In 2006, at the third Meeting of the Parties to the Cartagena Protocol on Biosafety (MOP 3), in Curitiba (Brazil), PRRI brought more than 40 representatives, mostly picked from the developing world promoting similar goals to those of the industry. When parties meet for MOP4 and COP9 in Bonn this month (12-30 May) PRRI lobbing efforts will target any action taken by the CBD against genetic technologies such as “Terminator” seeds and genetically modified trees. They will also be hoping to influence negotiations on issues such as liability, agricultural biodiversity and the consideration of socio-economic concerns in biosafety policy. Leading members of the PRRI team in Curitiba included former Monsanto man, Gerard Barry, and Piet van der Meer, who worked for governments but has been strongly criticised for his industry bias. Willy de Greef, a PRRI steering committee member, was recently elected as the new Secretary General of EuropaBio, the European biotech industry association.1 PRRI make much of its status as a “public sector” and “not-for-profit” stakeholder, but in reality, most public-sector research into agricultural biotechnology is heavily aligned with industry, and there is a long history of collaboration with agribusiness multinationals and significant dependence on commercial funding.

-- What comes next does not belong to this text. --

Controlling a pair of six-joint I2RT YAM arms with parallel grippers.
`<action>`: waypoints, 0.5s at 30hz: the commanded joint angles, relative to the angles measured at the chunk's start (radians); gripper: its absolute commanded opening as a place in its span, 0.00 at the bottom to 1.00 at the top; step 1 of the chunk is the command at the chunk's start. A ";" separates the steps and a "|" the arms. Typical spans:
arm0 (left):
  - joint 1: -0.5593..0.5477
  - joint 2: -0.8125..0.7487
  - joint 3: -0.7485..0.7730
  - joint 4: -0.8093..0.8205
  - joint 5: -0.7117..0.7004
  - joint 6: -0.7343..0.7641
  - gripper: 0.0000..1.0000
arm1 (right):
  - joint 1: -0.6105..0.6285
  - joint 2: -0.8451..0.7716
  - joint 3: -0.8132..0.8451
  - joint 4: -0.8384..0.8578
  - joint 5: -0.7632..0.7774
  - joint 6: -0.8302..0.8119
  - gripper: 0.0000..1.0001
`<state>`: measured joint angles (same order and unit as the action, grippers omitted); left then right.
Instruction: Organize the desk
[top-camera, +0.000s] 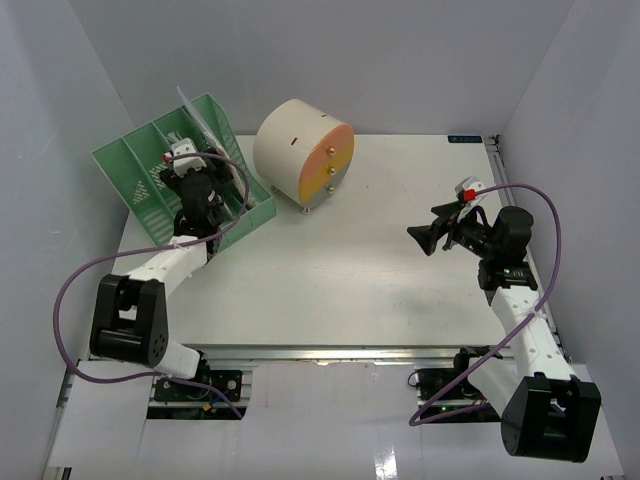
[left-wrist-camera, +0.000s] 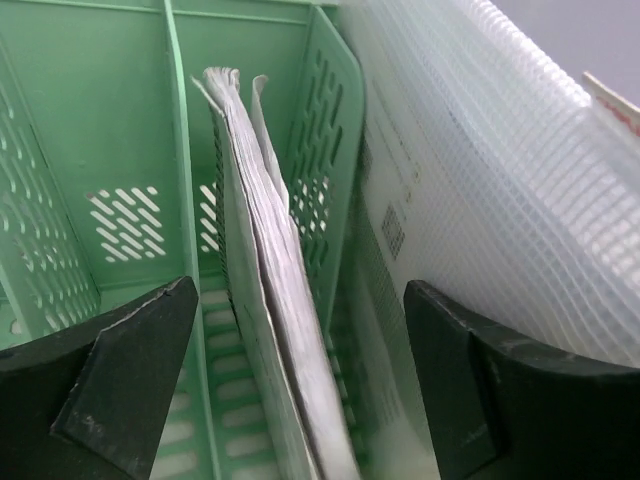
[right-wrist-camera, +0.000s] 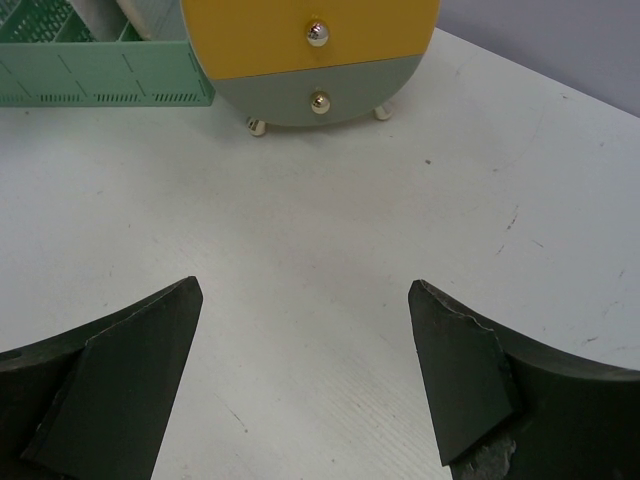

PRRI’s aims are also to promote public research into genetically modified organisms (GMOs) and, in particular, to counter the “misconception” that GM crops are “the exclusive domain of a handful of big, western multinationals.” Yet, in the past PRRI opposed to any changes in the rules which would give the public greater rights. Indeed, it opposed a proposed amendment to the Aarhus Convention (the United Nations Treaty covering Access to Information, Public Participation in Decision-making and Access to Justice in Environmental Matters ) which would extend the rights of the public to participate in decisionmaking on GMOs. These “public researchers” while seeking a far bigger voice for themselves, do not want the public to have a voice.2

Who funds PRRI?

According to its website, PRRI has received funding from the US, Canadian, Spanish and Swiss governments, industry (including CropLife International, Monsanto and the US Grain Council) and “non-governmental organisations” (NGOs). These “NGOs” include the Rockefeller Foundation, the International Service for the Acquisition of Agribiotech Applications (ISAAA), the Black Sea Biotechnology Association (BSBA), the Donald Danforth Plant Science Centre (DDPSC), and the Syngenta Foundation. Many of these socalled NGOs are closely linked to industry and in some cases are organisations industry has set up. The board of the Syngenta Foundation, for example, includes Syngenta directors. The ISAAA (International Service for the Acquisition of Agri- Biotech Applications) was established to promote biotech crops in developing countries and is itself funded by a large number of corporations. The Danforth Center, where PRRI held its formal launch, was established by Monsanto “and academic partners” with a $70-million pledge from the company. Monsanto also donated the 40-acre tract of land, valued at $11.4 million, on which the Center is built.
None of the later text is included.